# Task inputs

● ● ● ● ●

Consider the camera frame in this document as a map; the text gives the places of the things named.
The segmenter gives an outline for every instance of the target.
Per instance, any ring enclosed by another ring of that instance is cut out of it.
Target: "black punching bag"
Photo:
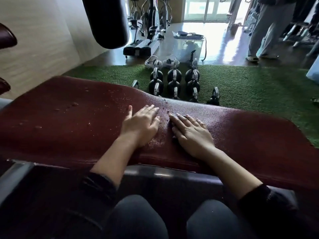
[[[103,48],[125,46],[130,38],[124,0],[82,0],[95,40]]]

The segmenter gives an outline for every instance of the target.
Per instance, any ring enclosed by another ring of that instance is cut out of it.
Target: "person's right hand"
[[[194,158],[206,161],[209,150],[215,148],[214,140],[206,125],[189,115],[184,117],[178,113],[176,116],[169,114],[169,118],[179,144]]]

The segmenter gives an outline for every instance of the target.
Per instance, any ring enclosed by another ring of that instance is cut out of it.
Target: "green carpet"
[[[184,75],[187,67],[179,68]],[[221,106],[258,111],[284,117],[296,124],[319,148],[319,108],[311,98],[319,97],[319,86],[306,78],[307,70],[292,68],[261,68],[240,66],[199,66],[199,101],[205,103],[215,86],[219,88]],[[166,92],[168,69],[162,69]],[[143,65],[75,68],[66,75],[122,85],[139,81],[140,89],[148,91],[151,70]],[[182,80],[181,99],[189,100]]]

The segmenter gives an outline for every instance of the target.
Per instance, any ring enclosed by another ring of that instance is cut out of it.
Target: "foot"
[[[259,58],[257,58],[257,56],[254,56],[254,55],[247,56],[246,60],[251,62],[251,63],[258,63],[259,62]]]
[[[260,59],[277,60],[277,59],[279,59],[279,56],[276,55],[276,54],[267,54],[267,53],[265,53],[265,54],[261,54],[259,56],[259,58]]]

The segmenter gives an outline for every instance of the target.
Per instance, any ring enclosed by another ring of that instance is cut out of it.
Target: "wall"
[[[0,22],[18,45],[0,50],[0,76],[15,99],[106,51],[92,35],[82,0],[0,0]]]
[[[141,8],[142,4],[145,2],[145,0],[139,0],[138,1],[138,5]],[[131,10],[132,7],[132,2],[131,0],[128,0],[129,3],[129,9]],[[145,5],[144,7],[144,11],[147,12],[148,7],[149,7],[149,2]],[[181,23],[182,22],[182,13],[183,13],[183,0],[170,0],[169,1],[169,5],[171,6],[172,10],[173,10],[173,19],[172,19],[172,23]],[[160,10],[160,8],[162,7],[162,2],[159,0],[158,1],[158,10]]]

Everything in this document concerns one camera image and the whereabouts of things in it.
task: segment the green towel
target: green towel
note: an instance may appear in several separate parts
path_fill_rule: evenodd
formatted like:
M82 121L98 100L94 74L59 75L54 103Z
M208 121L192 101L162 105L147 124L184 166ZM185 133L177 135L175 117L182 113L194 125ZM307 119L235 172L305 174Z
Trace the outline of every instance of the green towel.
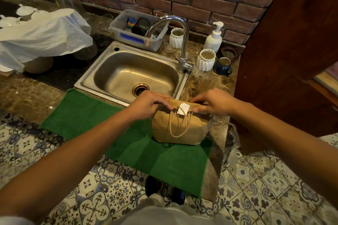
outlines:
M41 127L70 140L120 110L121 108L71 89ZM130 126L108 148L105 155L201 197L211 146L212 141L208 138L196 146L156 142L152 138L150 119L146 119Z

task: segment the brown marble surface
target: brown marble surface
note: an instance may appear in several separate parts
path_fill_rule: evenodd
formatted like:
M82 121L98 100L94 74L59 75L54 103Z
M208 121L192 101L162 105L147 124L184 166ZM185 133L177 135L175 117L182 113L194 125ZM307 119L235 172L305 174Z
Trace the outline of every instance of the brown marble surface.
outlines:
M55 4L41 0L4 1L16 4L22 3L25 5L31 5L38 9L44 9L47 11L53 11L56 9ZM102 33L111 36L111 34L105 31ZM187 48L187 52L190 54L189 62L195 63L197 55L202 50L202 48L203 45L189 41ZM176 52L166 53L164 51L164 46L162 45L157 53L174 59ZM202 72L195 67L189 75L181 99L184 101L189 101L194 96L215 87L223 89L233 95L238 65L239 60L232 65L233 72L230 77L218 76L213 72L213 70ZM15 113L16 115L19 115L36 124L41 124L41 122L60 103L64 95L64 91L38 82L31 78L27 78L22 74L15 74L9 78L0 75L0 108L7 112ZM104 99L104 101L114 105L114 103L108 100ZM206 166L201 195L203 198L211 201L215 201L217 197L219 175L221 172L222 160L224 156L223 152L226 143L228 124L229 117L219 118L210 131L211 137L214 140L214 144Z

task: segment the chrome faucet
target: chrome faucet
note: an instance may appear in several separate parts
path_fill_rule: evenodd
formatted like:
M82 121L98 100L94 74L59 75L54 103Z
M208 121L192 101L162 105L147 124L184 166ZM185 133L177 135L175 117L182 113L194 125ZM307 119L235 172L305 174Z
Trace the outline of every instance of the chrome faucet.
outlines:
M158 18L156 21L151 24L151 26L148 28L145 37L150 38L151 34L154 32L154 30L162 23L168 22L168 21L175 21L178 22L183 27L183 44L182 44L182 51L179 59L179 65L177 66L178 72L184 72L185 70L192 71L194 68L194 65L192 63L187 62L189 57L186 55L187 51L187 44L188 44L188 38L189 38L189 27L187 24L187 21L179 16L176 15L164 15L160 18Z

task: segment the brown paper bag
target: brown paper bag
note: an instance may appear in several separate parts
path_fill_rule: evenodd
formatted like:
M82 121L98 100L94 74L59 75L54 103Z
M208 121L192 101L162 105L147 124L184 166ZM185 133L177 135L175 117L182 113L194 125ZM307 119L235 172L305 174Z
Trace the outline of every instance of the brown paper bag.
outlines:
M161 105L151 121L154 138L158 142L197 145L205 138L214 124L213 117L192 110L200 104L166 99L174 110L170 111ZM190 105L188 114L178 114L182 103Z

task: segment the shoe
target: shoe
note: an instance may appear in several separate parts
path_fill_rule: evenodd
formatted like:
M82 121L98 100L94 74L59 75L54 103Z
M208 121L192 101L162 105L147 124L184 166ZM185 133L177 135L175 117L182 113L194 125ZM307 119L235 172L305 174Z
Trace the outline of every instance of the shoe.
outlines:
M154 177L148 176L146 179L146 195L150 197L152 194L158 192L157 181Z
M171 202L175 202L178 205L183 205L185 199L186 199L186 193L183 190L174 188L174 191L171 195Z

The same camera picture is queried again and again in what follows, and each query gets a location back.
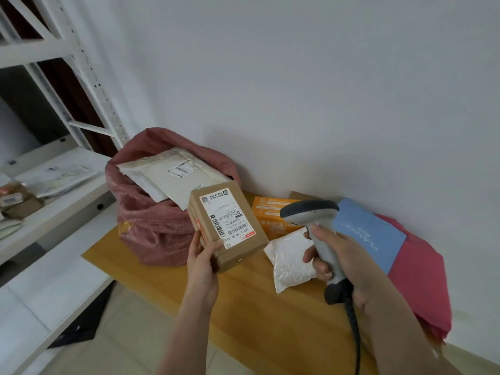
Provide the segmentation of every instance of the small brown box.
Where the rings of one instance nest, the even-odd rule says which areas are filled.
[[[266,247],[269,240],[235,181],[191,191],[188,214],[196,230],[202,231],[202,245],[224,239],[224,246],[212,258],[220,273]]]

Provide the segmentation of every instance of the black cable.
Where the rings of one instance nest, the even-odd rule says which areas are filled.
[[[358,319],[354,311],[352,297],[344,298],[344,308],[346,310],[347,319],[353,331],[354,343],[356,345],[356,370],[355,375],[359,375],[359,367],[361,365],[361,335],[359,334]]]

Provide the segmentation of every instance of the hand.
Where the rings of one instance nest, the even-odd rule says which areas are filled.
[[[212,271],[210,258],[218,248],[222,247],[222,239],[216,242],[209,242],[205,249],[199,243],[199,230],[192,238],[188,254],[188,285],[184,294],[184,300],[200,303],[202,308],[211,312],[218,295],[217,275]]]
[[[354,238],[342,233],[335,234],[315,224],[311,226],[311,232],[317,239],[327,243],[337,254],[346,277],[354,286],[353,302],[358,308],[364,309],[374,294],[379,293],[380,290],[393,288],[384,271]],[[309,232],[305,232],[304,237],[309,239]],[[318,257],[314,246],[305,251],[302,260],[304,263],[313,261],[312,265],[318,279],[326,281],[333,277],[328,265]]]

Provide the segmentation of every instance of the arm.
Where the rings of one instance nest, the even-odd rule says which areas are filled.
[[[368,252],[352,237],[314,227],[318,239],[337,253],[342,269],[354,285],[353,301],[364,311],[380,374],[459,375],[445,359],[437,359],[408,304]],[[332,277],[314,247],[303,260],[313,259],[318,278]]]
[[[212,272],[210,257],[222,241],[210,242],[202,249],[199,235],[197,232],[191,242],[188,285],[157,375],[205,374],[210,314],[218,294],[217,276]]]

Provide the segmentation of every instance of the handheld barcode scanner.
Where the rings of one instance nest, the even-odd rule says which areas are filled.
[[[293,202],[281,208],[279,216],[288,223],[305,225],[309,232],[309,238],[313,240],[320,259],[329,266],[333,278],[327,281],[327,287],[324,290],[324,300],[329,305],[336,303],[344,304],[356,344],[355,373],[359,374],[361,337],[359,335],[358,320],[356,319],[353,307],[353,285],[344,274],[334,250],[325,242],[317,239],[310,229],[310,226],[315,223],[316,225],[332,230],[332,221],[337,216],[339,210],[339,206],[330,200],[304,200]]]

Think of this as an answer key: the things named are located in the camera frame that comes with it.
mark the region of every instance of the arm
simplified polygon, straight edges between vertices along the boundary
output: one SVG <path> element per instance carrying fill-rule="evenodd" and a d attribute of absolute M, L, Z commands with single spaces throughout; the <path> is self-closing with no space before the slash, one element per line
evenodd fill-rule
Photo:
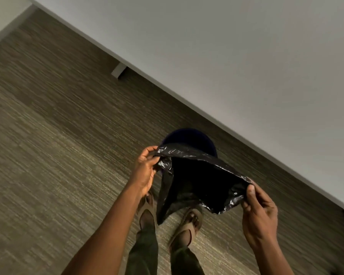
<path fill-rule="evenodd" d="M 243 207 L 243 233 L 261 275 L 294 275 L 277 240 L 278 208 L 256 183 L 247 188 Z"/>
<path fill-rule="evenodd" d="M 148 156 L 152 146 L 143 150 L 124 190 L 95 233 L 73 257 L 62 275 L 117 275 L 125 242 L 140 199 L 150 190 L 153 165 L 159 157 Z"/>

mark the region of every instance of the dark blue bin
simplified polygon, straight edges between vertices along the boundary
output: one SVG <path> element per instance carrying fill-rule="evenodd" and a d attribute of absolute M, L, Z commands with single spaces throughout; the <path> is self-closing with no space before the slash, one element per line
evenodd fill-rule
<path fill-rule="evenodd" d="M 207 154 L 217 157 L 217 151 L 211 139 L 201 131 L 194 128 L 181 128 L 171 132 L 162 144 L 180 143 L 197 148 Z"/>

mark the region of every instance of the foot
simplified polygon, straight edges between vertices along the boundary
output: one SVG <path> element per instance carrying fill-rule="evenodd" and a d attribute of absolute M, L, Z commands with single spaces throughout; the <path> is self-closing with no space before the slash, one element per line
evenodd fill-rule
<path fill-rule="evenodd" d="M 138 210 L 140 210 L 142 208 L 144 203 L 148 203 L 151 206 L 153 206 L 153 198 L 152 198 L 151 194 L 148 193 L 147 195 L 145 195 L 140 200 Z M 149 210 L 145 210 L 142 213 L 142 216 L 140 217 L 140 229 L 142 230 L 146 225 L 154 226 L 154 218 L 153 218 L 153 215 L 151 214 L 151 212 Z"/>
<path fill-rule="evenodd" d="M 199 220 L 198 217 L 195 215 L 195 213 L 190 212 L 187 217 L 185 218 L 184 222 L 182 223 L 182 226 L 188 223 L 192 223 L 194 230 L 195 230 L 195 235 L 199 231 L 201 227 L 201 221 Z M 182 231 L 180 232 L 176 238 L 173 240 L 173 242 L 170 245 L 170 252 L 172 250 L 175 250 L 177 248 L 181 248 L 184 246 L 189 246 L 192 241 L 192 236 L 190 230 Z"/>

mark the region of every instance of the baseboard
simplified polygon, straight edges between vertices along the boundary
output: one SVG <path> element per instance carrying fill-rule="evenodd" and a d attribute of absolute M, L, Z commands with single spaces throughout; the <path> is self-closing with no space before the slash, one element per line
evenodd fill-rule
<path fill-rule="evenodd" d="M 11 22 L 9 22 L 1 31 L 0 31 L 0 41 L 6 37 L 10 32 L 12 32 L 16 27 L 22 24 L 34 11 L 37 7 L 34 4 L 29 5 L 21 13 L 19 13 Z"/>

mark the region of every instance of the person's left hand
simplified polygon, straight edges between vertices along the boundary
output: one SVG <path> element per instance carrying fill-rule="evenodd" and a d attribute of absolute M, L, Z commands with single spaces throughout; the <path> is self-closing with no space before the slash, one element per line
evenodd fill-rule
<path fill-rule="evenodd" d="M 151 188 L 156 170 L 153 166 L 159 161 L 159 156 L 153 157 L 149 153 L 156 150 L 157 146 L 145 148 L 136 159 L 134 170 L 131 173 L 128 184 L 135 185 L 140 191 L 141 197 L 145 196 Z"/>

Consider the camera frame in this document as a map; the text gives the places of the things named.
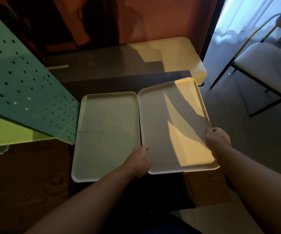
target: person's left hand
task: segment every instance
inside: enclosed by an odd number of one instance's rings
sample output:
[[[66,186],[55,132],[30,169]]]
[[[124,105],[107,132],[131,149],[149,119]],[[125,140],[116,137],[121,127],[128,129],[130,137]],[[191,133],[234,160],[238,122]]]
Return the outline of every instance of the person's left hand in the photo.
[[[122,164],[124,169],[132,171],[136,178],[141,178],[149,171],[151,161],[146,155],[147,146],[136,147],[131,155]]]

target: black metal chair leg
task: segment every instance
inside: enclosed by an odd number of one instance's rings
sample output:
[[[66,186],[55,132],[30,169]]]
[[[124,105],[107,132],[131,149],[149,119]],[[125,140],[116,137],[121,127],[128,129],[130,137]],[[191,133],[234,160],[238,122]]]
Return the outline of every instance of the black metal chair leg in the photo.
[[[224,69],[222,70],[222,72],[219,74],[219,76],[215,79],[215,81],[213,82],[213,84],[211,85],[210,89],[212,89],[214,87],[214,85],[216,85],[216,83],[220,80],[220,78],[222,78],[223,74],[226,72],[226,70],[232,65],[232,63],[234,62],[235,58],[233,57],[229,63],[224,67]]]
[[[279,103],[281,103],[281,98],[278,99],[275,102],[272,102],[271,104],[267,105],[266,107],[264,107],[264,108],[262,108],[260,110],[257,110],[255,113],[252,113],[251,115],[249,115],[249,117],[253,117],[253,116],[257,115],[257,114],[260,114],[260,113],[266,111],[267,109],[270,109],[271,107],[276,106]]]

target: person's right arm
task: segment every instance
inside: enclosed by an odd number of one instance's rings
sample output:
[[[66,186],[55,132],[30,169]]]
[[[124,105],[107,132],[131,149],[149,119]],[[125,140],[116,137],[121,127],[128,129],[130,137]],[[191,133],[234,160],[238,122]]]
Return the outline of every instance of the person's right arm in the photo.
[[[207,128],[205,143],[263,231],[281,233],[281,174],[233,149],[220,128]]]

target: perforated panel
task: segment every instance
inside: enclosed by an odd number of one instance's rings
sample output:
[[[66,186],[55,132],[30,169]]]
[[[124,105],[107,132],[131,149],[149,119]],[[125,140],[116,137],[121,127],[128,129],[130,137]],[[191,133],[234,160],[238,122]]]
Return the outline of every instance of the perforated panel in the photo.
[[[75,143],[79,102],[0,21],[0,116]]]

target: wooden floor
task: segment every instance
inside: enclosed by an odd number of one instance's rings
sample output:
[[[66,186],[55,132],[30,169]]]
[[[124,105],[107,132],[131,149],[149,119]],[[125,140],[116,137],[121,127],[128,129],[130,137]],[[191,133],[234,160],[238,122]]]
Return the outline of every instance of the wooden floor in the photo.
[[[0,155],[0,230],[26,230],[68,198],[72,148],[53,139],[11,145]],[[220,169],[183,176],[196,207],[231,202]]]

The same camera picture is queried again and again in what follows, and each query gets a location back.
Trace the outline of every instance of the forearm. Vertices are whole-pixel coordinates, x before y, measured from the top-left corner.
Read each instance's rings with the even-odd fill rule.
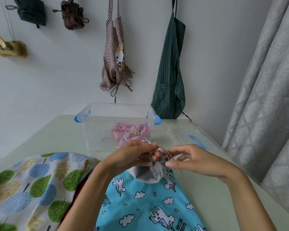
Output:
[[[93,230],[112,172],[99,163],[85,183],[58,231]]]
[[[237,170],[225,182],[241,231],[276,231],[249,178],[243,172]]]

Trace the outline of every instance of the green striped apron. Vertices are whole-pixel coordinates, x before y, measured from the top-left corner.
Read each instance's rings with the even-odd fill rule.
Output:
[[[185,24],[172,15],[164,42],[158,79],[156,81],[151,106],[162,119],[177,119],[185,107],[185,93],[182,81],[179,57],[182,50]]]

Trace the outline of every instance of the light green tabletop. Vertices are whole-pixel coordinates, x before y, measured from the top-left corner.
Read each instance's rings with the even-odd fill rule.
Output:
[[[88,152],[83,124],[76,123],[73,119],[74,116],[70,115],[57,117],[5,158],[0,163],[0,171],[23,158],[50,152],[77,152],[100,160],[111,153],[106,151]],[[154,126],[151,141],[158,142],[160,146],[167,149],[178,144],[193,143],[190,138],[186,138],[188,134],[197,137],[204,144],[206,150],[231,160],[205,132],[187,120],[163,120],[161,125]],[[174,174],[208,230],[239,230],[230,193],[224,183],[217,178],[197,175],[188,171],[183,171],[183,174],[175,171]],[[277,230],[289,231],[289,214],[260,186],[252,183]]]

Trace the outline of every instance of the plastic bin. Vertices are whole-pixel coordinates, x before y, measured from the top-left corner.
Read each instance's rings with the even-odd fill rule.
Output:
[[[153,131],[154,124],[160,123],[160,118],[150,105],[118,104],[118,103],[90,103],[75,117],[75,121],[83,122],[88,151],[109,151],[119,148],[128,138],[135,136],[132,133],[126,139],[115,139],[116,124],[127,124],[139,127],[138,135],[142,135],[142,128],[146,126]],[[126,128],[126,134],[132,128]]]

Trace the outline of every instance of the gray curtain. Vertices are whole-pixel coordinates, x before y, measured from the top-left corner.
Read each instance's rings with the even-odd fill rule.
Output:
[[[223,149],[289,209],[289,0],[274,0]]]

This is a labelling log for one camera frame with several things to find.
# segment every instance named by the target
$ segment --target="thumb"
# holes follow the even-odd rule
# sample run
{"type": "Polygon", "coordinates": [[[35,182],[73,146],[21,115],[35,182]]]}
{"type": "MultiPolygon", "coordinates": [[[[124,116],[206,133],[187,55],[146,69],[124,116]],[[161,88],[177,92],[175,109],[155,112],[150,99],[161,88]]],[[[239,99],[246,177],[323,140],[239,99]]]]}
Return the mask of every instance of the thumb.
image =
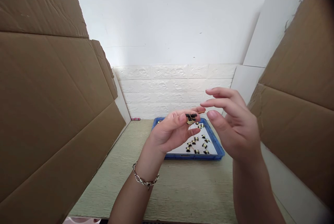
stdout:
{"type": "Polygon", "coordinates": [[[208,111],[207,116],[216,129],[222,145],[229,145],[232,141],[238,140],[239,135],[232,129],[227,120],[217,111],[208,111]]]}
{"type": "Polygon", "coordinates": [[[164,123],[164,130],[166,131],[172,131],[175,130],[187,122],[187,117],[185,113],[182,113],[179,116],[176,116],[174,118],[164,119],[161,123],[164,123]]]}

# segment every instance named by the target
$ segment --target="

● ● ● ● ●

# Exercise
When the entries above show the word "from" in a line, copy that line out.

# Response area
Trace the outline of every instance of the forearm. Vertices are whole-pixel coordinates, x before y, measured from the top-left corner.
Trace the outline of every instance of the green striped apron. Vertices are whole-pixel coordinates, x before y, measured from the top-left corner.
Trace the outline of every instance of the light green tabletop. Vertices are whole-pixel coordinates, x before y, measured from the top-left corner.
Trace the outline of every instance of the plastic bin. Vertices are whole-pixel coordinates, x before y, measured from the top-left corner.
Trace the outline of every instance of the gray curtain. Vertices are whole-pixel coordinates, x before y, measured from the top-left corner.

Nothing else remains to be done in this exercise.